## Your task
Output each line of the data below exactly, omitting any image.

═════ Records for this exercise ═════

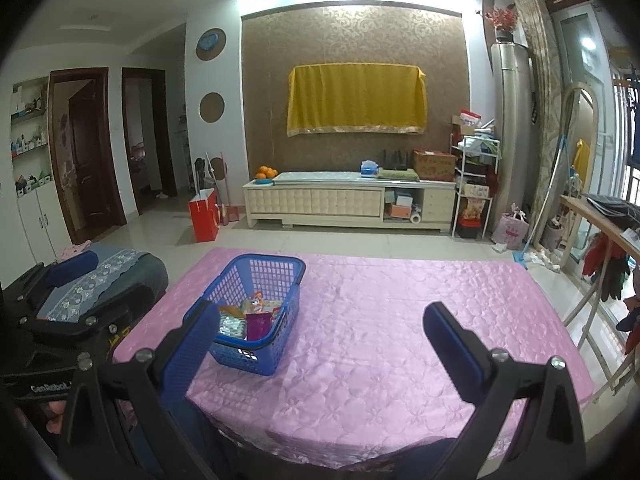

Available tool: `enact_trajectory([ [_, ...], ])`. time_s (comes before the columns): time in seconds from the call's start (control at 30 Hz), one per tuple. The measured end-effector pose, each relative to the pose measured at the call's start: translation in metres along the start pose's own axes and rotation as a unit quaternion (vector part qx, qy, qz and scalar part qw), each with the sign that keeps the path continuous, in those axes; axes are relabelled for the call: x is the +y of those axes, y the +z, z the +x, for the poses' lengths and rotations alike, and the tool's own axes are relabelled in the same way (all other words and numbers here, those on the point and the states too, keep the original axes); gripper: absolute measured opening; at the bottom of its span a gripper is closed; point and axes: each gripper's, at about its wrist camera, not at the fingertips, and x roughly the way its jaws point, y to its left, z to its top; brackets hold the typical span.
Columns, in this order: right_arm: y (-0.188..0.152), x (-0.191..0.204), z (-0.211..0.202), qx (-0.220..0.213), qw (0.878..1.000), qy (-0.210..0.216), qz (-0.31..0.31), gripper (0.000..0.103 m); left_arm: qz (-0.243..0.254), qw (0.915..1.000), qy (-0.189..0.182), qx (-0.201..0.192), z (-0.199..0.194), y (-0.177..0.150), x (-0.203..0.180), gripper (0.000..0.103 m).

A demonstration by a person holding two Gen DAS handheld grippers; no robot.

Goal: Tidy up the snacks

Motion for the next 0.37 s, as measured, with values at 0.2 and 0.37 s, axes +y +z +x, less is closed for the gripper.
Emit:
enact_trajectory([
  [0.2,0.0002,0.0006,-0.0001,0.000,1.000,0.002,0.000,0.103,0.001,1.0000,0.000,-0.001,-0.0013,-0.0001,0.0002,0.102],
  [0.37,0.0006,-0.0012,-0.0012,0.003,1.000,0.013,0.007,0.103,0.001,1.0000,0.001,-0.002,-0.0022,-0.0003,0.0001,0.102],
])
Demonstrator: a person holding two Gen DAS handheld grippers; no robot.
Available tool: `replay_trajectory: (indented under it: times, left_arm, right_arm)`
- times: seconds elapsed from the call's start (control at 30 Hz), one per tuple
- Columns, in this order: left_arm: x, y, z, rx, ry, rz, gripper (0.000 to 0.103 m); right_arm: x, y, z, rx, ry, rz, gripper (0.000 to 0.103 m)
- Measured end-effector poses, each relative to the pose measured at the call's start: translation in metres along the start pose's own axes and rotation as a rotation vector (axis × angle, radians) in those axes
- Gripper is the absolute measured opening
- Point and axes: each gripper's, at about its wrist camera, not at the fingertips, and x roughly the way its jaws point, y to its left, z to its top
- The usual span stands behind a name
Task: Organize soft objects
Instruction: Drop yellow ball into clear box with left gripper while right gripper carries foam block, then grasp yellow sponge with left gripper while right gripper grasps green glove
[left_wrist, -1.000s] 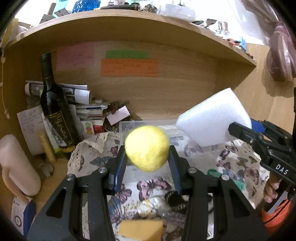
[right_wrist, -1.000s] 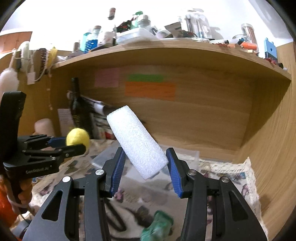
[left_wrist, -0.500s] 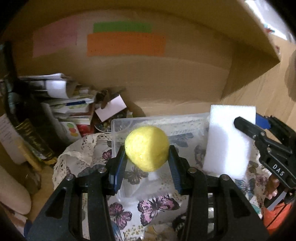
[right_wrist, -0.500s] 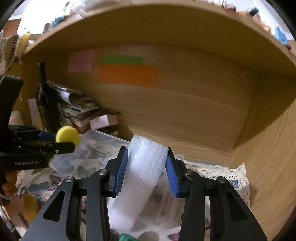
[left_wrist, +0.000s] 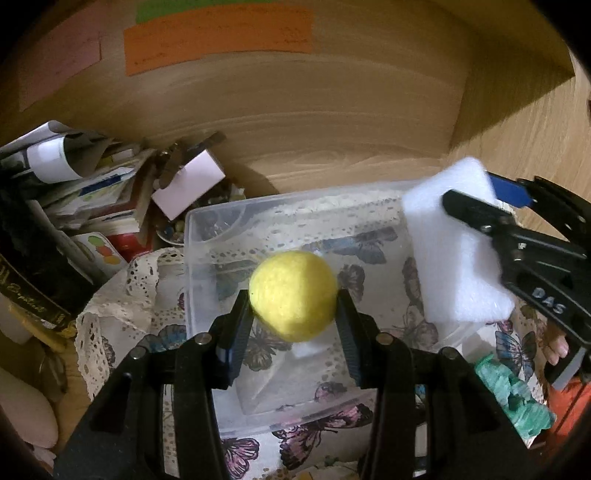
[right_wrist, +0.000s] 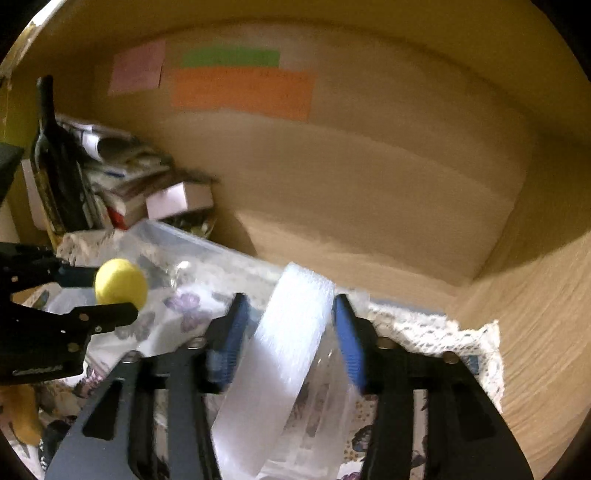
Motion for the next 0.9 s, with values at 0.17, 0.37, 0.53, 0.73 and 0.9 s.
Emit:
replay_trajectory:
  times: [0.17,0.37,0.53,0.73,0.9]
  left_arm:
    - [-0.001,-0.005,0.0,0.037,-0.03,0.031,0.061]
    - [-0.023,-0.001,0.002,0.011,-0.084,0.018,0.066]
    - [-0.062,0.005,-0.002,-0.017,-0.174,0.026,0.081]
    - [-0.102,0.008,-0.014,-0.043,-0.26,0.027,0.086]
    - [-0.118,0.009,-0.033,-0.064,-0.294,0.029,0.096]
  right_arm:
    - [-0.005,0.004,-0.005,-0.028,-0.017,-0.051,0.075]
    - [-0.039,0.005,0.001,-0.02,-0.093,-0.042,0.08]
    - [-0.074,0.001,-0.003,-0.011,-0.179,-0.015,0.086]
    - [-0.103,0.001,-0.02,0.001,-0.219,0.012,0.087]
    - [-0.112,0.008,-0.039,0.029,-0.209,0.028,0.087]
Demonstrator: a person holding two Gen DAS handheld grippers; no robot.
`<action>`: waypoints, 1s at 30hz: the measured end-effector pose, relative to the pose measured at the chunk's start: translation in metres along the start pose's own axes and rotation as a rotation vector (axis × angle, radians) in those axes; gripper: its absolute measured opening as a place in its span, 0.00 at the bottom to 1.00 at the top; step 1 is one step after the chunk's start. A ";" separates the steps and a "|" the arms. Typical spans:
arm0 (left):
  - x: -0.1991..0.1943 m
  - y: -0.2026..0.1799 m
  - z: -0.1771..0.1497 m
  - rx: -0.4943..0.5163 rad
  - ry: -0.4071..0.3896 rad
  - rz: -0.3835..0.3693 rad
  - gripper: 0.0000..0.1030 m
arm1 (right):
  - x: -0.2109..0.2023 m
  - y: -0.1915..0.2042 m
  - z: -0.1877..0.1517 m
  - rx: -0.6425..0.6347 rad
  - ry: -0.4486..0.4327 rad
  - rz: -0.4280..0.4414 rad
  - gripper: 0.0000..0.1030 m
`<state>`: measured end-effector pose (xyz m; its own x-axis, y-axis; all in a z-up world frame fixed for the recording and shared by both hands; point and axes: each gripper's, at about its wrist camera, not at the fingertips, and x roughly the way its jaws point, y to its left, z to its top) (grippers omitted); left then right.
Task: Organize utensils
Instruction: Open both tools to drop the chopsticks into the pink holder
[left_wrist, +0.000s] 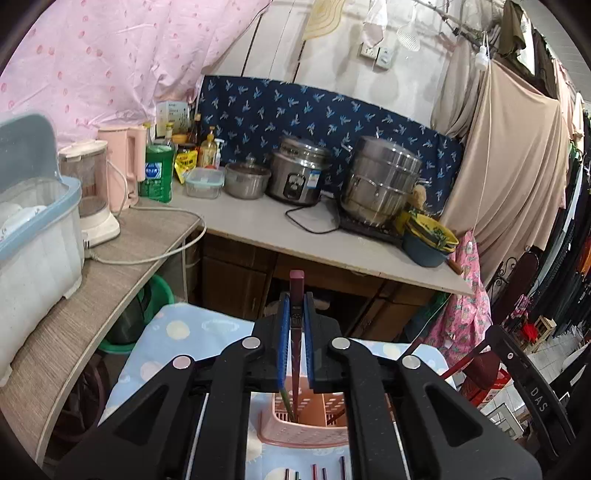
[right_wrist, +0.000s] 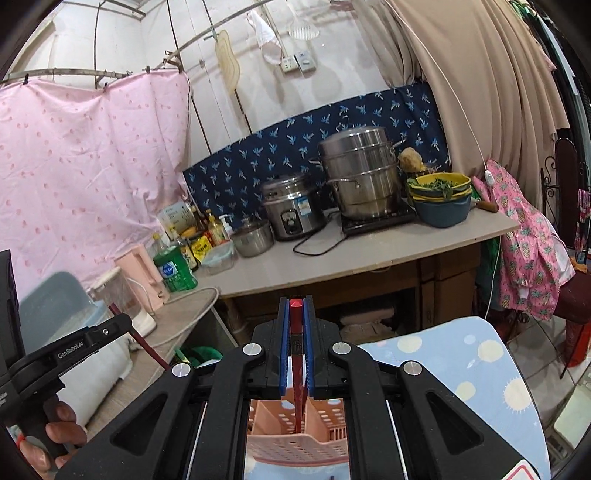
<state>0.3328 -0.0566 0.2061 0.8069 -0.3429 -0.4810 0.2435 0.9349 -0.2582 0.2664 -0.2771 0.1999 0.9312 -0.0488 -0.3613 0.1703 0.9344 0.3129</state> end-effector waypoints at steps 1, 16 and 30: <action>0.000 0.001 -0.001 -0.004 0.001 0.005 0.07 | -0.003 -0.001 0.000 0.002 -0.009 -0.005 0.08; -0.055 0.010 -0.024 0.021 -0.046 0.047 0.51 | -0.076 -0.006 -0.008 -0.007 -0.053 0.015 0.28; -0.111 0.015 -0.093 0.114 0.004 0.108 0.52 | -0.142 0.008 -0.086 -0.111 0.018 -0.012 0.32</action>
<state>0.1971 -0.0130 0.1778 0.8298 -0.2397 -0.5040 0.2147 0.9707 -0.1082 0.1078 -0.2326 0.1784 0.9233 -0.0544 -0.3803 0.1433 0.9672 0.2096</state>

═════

## Written response
Available tool: `enact_trajectory([ [_, ...], ])`. time_s (comes before the columns): time in seconds from the call's start (control at 30 Hz), one per tuple. The measured end-effector pose, each relative to the pose measured at the call's start: translation in metres along the start pose's own axes and rotation as a unit quaternion (vector part qx, qy, qz and scalar part qw), each with the sign that keeps the path continuous, in those axes; axes are relabelled for the call: x is the +y of those axes, y the +z, z the +x, for the poses' lengths and rotations alike, and the tool's own axes are relabelled in the same way (all other words and numbers here, those on the point and the states too, keep the original axes); gripper: absolute measured opening; at the bottom of its span a gripper is closed; point and axes: each gripper's, at about its wrist camera, not at the fingertips, and x roughly the way its jaws point, y to its left, z to its top; brackets hold the typical span.
Columns, in this order: right_arm: y (-0.188..0.152), x (-0.191..0.204), z (-0.211..0.202), qx (-0.220..0.213), qw (0.878..1.000), qy (-0.210..0.216), qz (-0.31..0.31), gripper (0.000..0.103 m); left_arm: qz (-0.243..0.254), qw (0.915..1.000), qy (-0.189..0.182), qx (-0.201..0.192), z (-0.199..0.194), y (-0.177..0.150), x (-0.203..0.180), gripper (0.000..0.103 m).

A demonstration by a person holding two Gen DAS handheld grippers; no robot.

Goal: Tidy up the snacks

Motion for the next 0.37 s, as measured, with values at 0.2 and 0.37 s, axes +y +z +x, less is closed for the gripper.
Emit:
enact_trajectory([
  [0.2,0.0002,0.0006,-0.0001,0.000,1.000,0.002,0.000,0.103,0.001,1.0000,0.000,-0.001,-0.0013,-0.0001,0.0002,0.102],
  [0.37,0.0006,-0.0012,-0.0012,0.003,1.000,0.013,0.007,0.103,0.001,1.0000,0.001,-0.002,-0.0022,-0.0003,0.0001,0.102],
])
Demonstrator: a person holding two Gen DAS handheld grippers; no robot.
Available tool: `replay_trajectory: (indented under it: times, left_arm, right_arm)`
- times: seconds elapsed from the call's start (control at 30 Hz), one per tuple
- Columns, in this order: left_arm: x, y, z, rx, ry, rz, gripper (0.000 to 0.103 m); right_arm: x, y, z, rx, ry, rz, gripper (0.000 to 0.103 m)
- Measured end-effector poses, each relative to the pose measured at the call's start: translation in metres along the start pose's own axes and rotation as a rotation vector (axis × angle, radians) in those axes
- Gripper is the absolute measured opening
- Point and axes: each gripper's, at about its wrist camera, not at the fingertips, and x roughly the way its jaws point, y to its left, z to its top
- The usual span stands behind a name
Task: Organize soft objects
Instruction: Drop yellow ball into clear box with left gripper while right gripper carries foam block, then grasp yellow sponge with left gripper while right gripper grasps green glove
[left_wrist, -1.000s] 
[right_wrist, -1.000s] 
[left_wrist, -0.500s] 
[right_wrist, -0.500s] 
[left_wrist, +0.000s] 
[right_wrist, +0.000s] 
Motion for the next 0.9 s, with values at 0.17, 0.37, 0.53, 0.73 and 0.9 s.
Emit:
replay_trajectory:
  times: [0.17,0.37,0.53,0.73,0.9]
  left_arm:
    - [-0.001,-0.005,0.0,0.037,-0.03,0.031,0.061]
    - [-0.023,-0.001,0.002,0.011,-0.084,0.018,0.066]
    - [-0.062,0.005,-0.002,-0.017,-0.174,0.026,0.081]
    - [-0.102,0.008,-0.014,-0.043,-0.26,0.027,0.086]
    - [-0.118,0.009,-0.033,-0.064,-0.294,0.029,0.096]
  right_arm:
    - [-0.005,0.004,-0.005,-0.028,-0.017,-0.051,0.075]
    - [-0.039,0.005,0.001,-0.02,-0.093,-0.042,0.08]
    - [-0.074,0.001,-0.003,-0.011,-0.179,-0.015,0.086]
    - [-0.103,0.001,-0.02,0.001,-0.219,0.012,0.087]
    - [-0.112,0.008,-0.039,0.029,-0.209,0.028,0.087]
Demonstrator: a person holding two Gen DAS handheld grippers; no robot.
`<action>`: waypoints, 1s at 30hz: the measured end-effector pose, relative to the pose measured at the chunk's start: translation in metres along the start pose's own axes and rotation as a rotation vector (axis × angle, radians) in those axes; gripper: its absolute measured opening as a place in its span, 0.00 at the bottom to 1.00 at the top; step 1 is one step after the chunk's start. A ";" separates the steps and a "|" the arms. Typical spans:
arm0 (left):
  - x: -0.1991..0.1943 m
  - y: -0.2026..0.1799 m
  - z: -0.1771..0.1497 m
  - rx: -0.4943..0.5163 rad
  - ry: -0.4071..0.3896 rad
  - rz: -0.3835..0.3693 rad
  - gripper: 0.0000..0.1030 m
arm1 (right):
  - x: -0.2109..0.2023 m
  - y: -0.1915..0.2042 m
  - z: -0.1877..0.1517 m
  - rx: -0.6425..0.6347 rad
  - ry: -0.4486..0.4327 rad
  - rz: -0.4280..0.4414 rad
  - gripper: 0.0000..0.1030 m
`<state>`: measured end-effector pose (xyz m; its own x-axis, y-axis; all in a z-up world frame fixed for the recording and shared by both hands; point and axes: each gripper's, at about its wrist camera, not at the fingertips, and x roughly the way its jaws point, y to its left, z to its top) (grippers omitted); left then right.
Task: Organize utensils
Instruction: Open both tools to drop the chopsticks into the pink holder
[left_wrist, +0.000s] 
[right_wrist, +0.000s] 
<state>0.3328 -0.0566 0.2061 0.8069 -0.3429 -0.4810 0.2435 0.9349 -0.2582 0.2664 -0.2771 0.1999 0.9312 -0.0488 -0.3613 0.1703 0.9344 0.3129</state> end-effector waypoints at steps 1, 16 and 30: <action>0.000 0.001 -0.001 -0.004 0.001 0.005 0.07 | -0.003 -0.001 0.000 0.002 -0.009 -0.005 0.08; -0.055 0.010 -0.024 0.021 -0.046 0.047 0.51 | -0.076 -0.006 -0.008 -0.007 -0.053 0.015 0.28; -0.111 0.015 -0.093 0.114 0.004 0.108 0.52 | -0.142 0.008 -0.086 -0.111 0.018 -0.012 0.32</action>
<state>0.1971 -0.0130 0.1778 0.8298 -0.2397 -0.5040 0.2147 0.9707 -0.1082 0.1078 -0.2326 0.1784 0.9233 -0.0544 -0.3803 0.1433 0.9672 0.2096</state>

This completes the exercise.